Mechanisms of Immune Evasion and Bone Tissue Colonization That Make Staphylococcus aureus the Primary Pathogen in Osteomyelitis

Abstract

Purpose of review: Staphylococcus aureus is the primary pathogen responsible for osteomyelitis, which remains a major healthcare burden. To understand its dominance, here we review the unique pathogenic mechanisms utilized by S. aureus that enable it to cause incurable osteomyelitis.

Recent findings: Using an arsenal of toxins and virulence proteins, S. aureus kills and usurps immune cells during infection, to produce non-neutralizing pathogenic antibodies that thwart adaptive immunity. S. aureus also has specific mechanisms for distinct biofilm formation on implants, necrotic bone tissue, bone marrow, and within the osteocyte lacuno-canicular networks (OLCN) of live bone. In vitro studies have also demonstrated potential for intracellular colonization of osteocytes, osteoblasts, and osteoclasts. S. aureus has evolved a multitude of virulence mechanisms to achieve life-long infection of the bone, most notably colonization of OLCN. Targeting S. aureus proteins involved in these pathways could provide new targets for antibiotics and immunotherapies.

Keywords: Adaptive immunity; Canalicular invasion; Immune proteome; Orthopedic infections; Osteomyelitis; Staphylococcus aureus.

Figure 1:. “Four Acts” of immune evasion and bacterial persistence during S. aureus osteomyelitis.

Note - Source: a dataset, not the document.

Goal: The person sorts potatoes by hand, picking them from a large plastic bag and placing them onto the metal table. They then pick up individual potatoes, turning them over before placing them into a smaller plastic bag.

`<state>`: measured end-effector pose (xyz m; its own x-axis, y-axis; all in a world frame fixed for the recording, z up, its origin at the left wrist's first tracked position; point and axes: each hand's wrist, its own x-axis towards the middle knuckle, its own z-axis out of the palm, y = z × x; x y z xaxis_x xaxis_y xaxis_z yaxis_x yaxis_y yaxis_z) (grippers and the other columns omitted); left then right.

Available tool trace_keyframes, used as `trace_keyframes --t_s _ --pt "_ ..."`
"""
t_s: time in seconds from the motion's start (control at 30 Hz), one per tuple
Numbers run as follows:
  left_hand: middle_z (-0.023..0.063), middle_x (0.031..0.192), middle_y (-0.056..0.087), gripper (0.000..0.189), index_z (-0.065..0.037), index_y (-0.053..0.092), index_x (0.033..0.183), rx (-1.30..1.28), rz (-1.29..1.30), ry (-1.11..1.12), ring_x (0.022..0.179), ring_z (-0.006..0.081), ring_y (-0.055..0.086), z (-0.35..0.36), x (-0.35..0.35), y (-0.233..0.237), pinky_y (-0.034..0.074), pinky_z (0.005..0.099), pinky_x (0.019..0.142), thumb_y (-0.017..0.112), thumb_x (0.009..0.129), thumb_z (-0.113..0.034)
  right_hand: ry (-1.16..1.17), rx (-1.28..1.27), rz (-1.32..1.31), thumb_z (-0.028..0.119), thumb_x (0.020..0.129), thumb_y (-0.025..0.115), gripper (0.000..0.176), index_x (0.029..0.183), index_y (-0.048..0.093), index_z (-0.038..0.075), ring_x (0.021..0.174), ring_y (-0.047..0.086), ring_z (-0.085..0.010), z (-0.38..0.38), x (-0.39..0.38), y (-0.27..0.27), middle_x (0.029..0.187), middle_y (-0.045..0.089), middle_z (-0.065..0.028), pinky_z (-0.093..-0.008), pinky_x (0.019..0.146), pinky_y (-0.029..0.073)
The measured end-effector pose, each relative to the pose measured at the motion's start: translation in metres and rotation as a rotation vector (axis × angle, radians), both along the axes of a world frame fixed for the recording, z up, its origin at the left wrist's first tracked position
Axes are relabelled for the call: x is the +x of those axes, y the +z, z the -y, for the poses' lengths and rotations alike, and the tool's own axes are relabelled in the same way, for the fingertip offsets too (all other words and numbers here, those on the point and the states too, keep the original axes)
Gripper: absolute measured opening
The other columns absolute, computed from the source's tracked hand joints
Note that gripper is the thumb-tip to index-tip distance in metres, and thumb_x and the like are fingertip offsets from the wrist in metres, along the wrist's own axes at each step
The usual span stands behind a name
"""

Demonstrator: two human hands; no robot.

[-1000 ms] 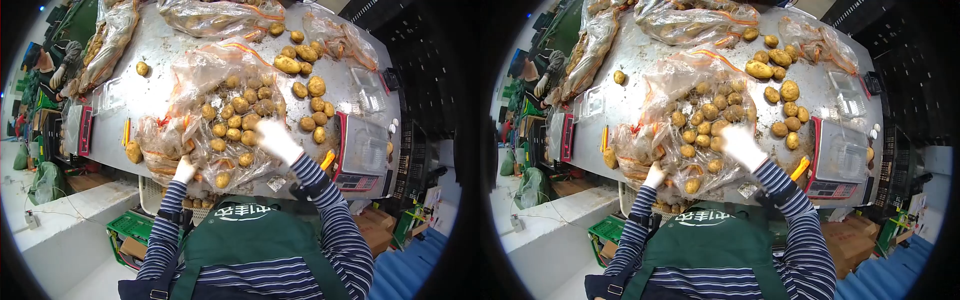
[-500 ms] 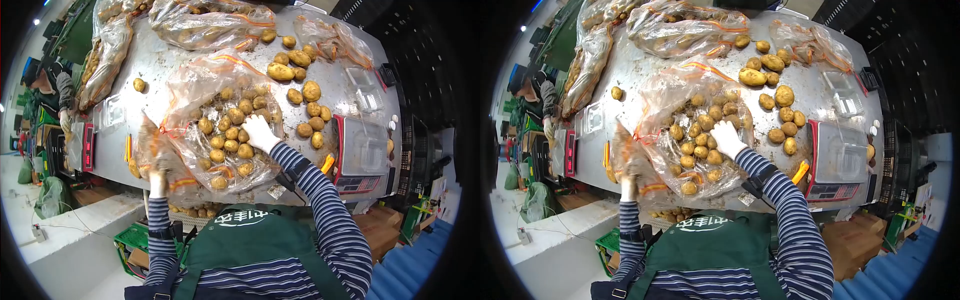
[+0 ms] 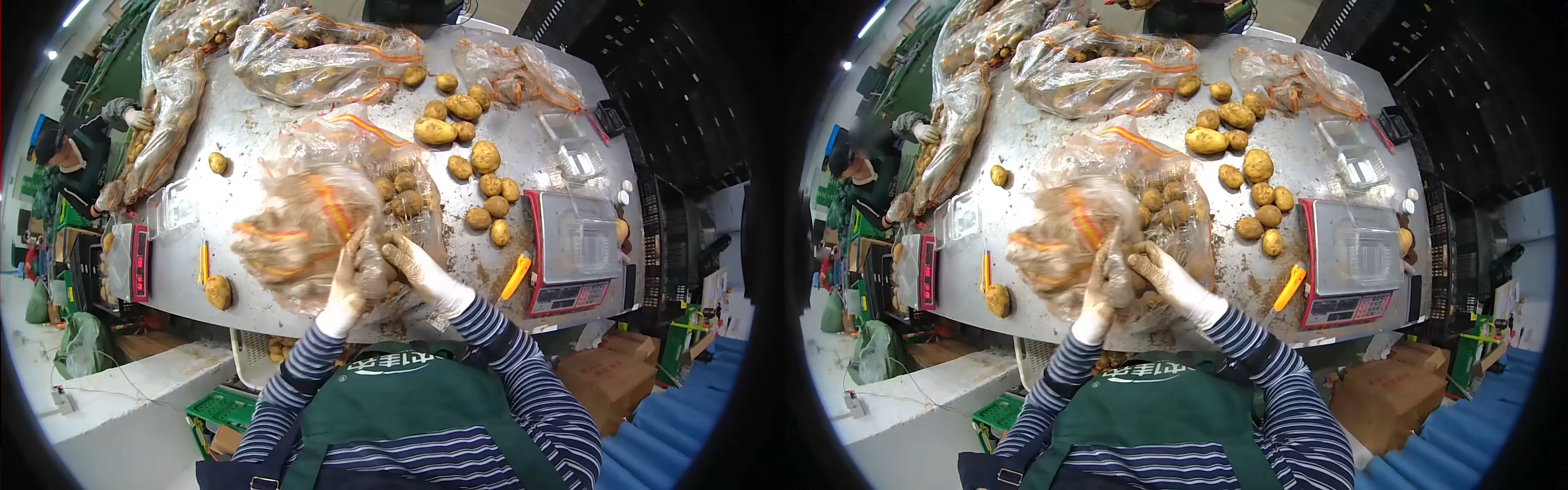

S. aureus in the bone environment is presented with several immune challenges. Four important immune mechanisms of S. aureus persistence in the context of osteomyelitis are: 1) abscesses formation; 2) biofilm formation; 3) invasion of the osteocyte-lacuno canalicular network (OLCN) of bone; and 4) intracellular colonization. A) S. aureus hijacks the host-induced abscess formation process to create an abscess with protected bacterial cells at its core, which are inaccessible to immune cell infiltration. S. aureus deploys numerous cell-wall associated and secreted virulence proteins to trigger the formation of this multilayered structure. B) Necrotic bone or metal implants are ideally suited for S. aureus biofilm formation. As illustrated, the process of biofilm development involves bacterial colonization/attachment, maturation, detachment, and dissemination. Dozens of MSCRAMMs, and virulence molecules such as Ica, PSMs play critical roles in this process. These factors are regulated by agr quorum-sensing system. C) A recently uncovered mechanism of chronic bacterial persistence is the invasion of the sub-micron channels deep within the cortical bone. Electron microscopy analyses of infected necrotic bone revealed the presence of S. aureus, which usually is a micron in diameter, in these sub-micron channels. Several surface adhesins, cell wall synthesis proteins, and cell division enzymes are hypothesized, but not yet confirmed, to play significant roles in OCLN invasion. D) Several in vitro, but not in vivo, studies have also demonstrated that S. aureus can survive intracellularly in non-professional phagocytes such as osteoblasts, osteoclasts, and osteocytes during osteomyelitis. Specific proteins involved in this process of internalization have yet to be fully deciphered. It is also believed that in all the aforementioned mechanisms, S. aureus can also transform into a quasi-dormant small colony variant (SCV, illustrated as red bacteria) and persist in the bone for long periods of time.